The yield strength of pure copper is 73±2MPa, the ultimate tensile strength is 121±1MPa, the elongation at break is 10.8±1.1%, the conductivity is 88.3%IACS, and the corresponding thermal conductivity is calculated to be 347W m−1 K−1. The low strength and low conductivity of pure copper are due to the presence of high-density pores. The yield strength of the reinforced pure copper was 347 ± 2 MPa, the ultimate tensile strength was 412 ± 7 MPa, the elongation at break was 22.8 ± 1.2%, and the electrical conductivity was 98.4% IACS. The thermal conductivity was calculated to be 387 W m−1 K−1.

Although high-density pure copper parts can be manufactured using green lasers, the strength of these parts is still significantly lower than that achieved in this study. The significant increase in strength is mainly attributed to the dispersion strengthening of LaB6 nanoparticles. The improvement in ductility is partly attributed to the improved strain hardening caused by the uniform dispersion of shear-resistant nanoparticles, as well as the reduction of porosity and defects. The improvement in electrical conductivity stems from the higher density of the manufactured parts and the minimal negative impact of the uniformly dispersed LaB6 nanoparticles.

Better than GRCop-42 and GRCop-84 copper alloys

Overall, the combination of high strength and high ductility with high electrical conductivity makes 1.0LaB6-reinforced pure copper superior to conventional and additively manufactured pure copper, copper alloys, and copper-based composites. Even the NASA-developed GRCop-42 alloy and GRCop-84, whose electrical conductivity of 85% IACS and 75% IACS are still the results of this study. In addition to higher electrical conductivity, 1.0LaB6-strengthened pure copper Cu and 3d printing beryllium copper also exhibits higher strength compared to GRCop-42 and GRCop-84 alloys, with the former alloys showing yield strengths in the range of 172-208MPa.

Performance group comparable to conventionally manufactured copper materials

In addition, while 1.0LaB6-strengthened pure Cu shows a unique combination of electrical conductivity and mechanical properties comparable to copper-based composites produced by conventional processes, coupled with the greater design freedom provided by additive manufacturing, it is very attractive for practical applications that require high strength, electrical/thermal conductivity, and geometrically complex copper components.

Excellent softening resistance

In addition to room temperature mechanical properties, 1.0LaB6-strengthened pure copper also exhibits improved thermal stability at high temperatures. Copper and its alloys usually suffer severe strength loss in high temperature environments, which eventually leads to service failures. The materials studied here show excellent resistance to softening, retaining 80% of the ultimate tensile strength and 28% of the elongation at break even after annealing at 1050 °C.

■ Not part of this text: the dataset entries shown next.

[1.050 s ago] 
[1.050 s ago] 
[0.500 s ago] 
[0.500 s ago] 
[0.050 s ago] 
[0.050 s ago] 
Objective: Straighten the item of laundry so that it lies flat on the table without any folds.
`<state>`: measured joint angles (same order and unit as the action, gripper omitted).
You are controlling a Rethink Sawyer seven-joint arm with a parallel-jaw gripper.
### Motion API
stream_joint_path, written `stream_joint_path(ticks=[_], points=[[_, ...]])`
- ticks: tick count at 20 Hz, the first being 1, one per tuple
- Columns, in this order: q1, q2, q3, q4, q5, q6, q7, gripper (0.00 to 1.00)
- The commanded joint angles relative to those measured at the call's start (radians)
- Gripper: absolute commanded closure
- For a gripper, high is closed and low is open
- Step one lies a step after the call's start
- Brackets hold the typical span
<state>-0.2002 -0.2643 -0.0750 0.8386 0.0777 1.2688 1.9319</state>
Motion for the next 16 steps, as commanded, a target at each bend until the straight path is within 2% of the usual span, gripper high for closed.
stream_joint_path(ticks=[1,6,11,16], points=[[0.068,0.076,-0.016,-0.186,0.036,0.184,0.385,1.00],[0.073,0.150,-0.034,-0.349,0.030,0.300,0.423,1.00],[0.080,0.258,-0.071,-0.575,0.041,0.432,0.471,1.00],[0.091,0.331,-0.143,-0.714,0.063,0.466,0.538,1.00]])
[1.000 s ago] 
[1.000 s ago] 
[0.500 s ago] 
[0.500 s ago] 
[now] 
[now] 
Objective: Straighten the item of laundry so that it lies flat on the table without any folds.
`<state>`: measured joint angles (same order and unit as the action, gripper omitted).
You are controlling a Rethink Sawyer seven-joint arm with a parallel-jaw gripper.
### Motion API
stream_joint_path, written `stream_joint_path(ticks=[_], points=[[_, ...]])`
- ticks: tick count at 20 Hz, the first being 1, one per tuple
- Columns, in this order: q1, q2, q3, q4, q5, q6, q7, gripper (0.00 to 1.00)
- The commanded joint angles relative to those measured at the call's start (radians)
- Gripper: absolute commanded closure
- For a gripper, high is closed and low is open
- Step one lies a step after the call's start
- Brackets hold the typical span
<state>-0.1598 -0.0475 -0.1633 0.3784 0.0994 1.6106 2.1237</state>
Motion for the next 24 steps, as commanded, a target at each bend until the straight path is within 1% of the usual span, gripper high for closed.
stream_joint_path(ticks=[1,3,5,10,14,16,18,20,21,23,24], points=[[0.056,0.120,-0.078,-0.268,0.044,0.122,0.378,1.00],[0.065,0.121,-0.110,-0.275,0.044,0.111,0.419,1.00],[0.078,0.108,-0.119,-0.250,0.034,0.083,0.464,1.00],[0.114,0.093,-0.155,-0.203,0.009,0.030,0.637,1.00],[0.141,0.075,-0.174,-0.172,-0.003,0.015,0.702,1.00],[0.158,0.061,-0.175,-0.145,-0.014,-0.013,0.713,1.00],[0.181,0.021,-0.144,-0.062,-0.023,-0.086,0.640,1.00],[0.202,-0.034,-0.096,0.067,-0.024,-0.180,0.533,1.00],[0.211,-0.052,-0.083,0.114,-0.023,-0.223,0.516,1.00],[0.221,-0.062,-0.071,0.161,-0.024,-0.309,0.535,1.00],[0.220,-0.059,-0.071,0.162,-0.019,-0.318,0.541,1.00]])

In summary, the joint team demonstrated a route to reliably manufacture high-density copper parts with high strength and high conductivity by adding a small amount of LaB6 particles to 3D-printed pure copper feedstock. The key to this method is the introduction of appropriate particles into pure Cu, which enables them to dissolve in the molten pool and reprecipitate uniformly during solidification. The newly developed 1.0LaB6-reinforced 3D-printed pure copper fills a major gap in the field of metal alloy 3D printing and can be used in applications requiring demanding mechanical and electrical/thermal conductivity properties. Since uniformly dispersed nanoparticles are often used to strengthen metallic materials, this design strategy and the associated dissolution and reprecipitation during solidification can be extended to other alloy systems to develop other high-strength materials for additive manufacturing.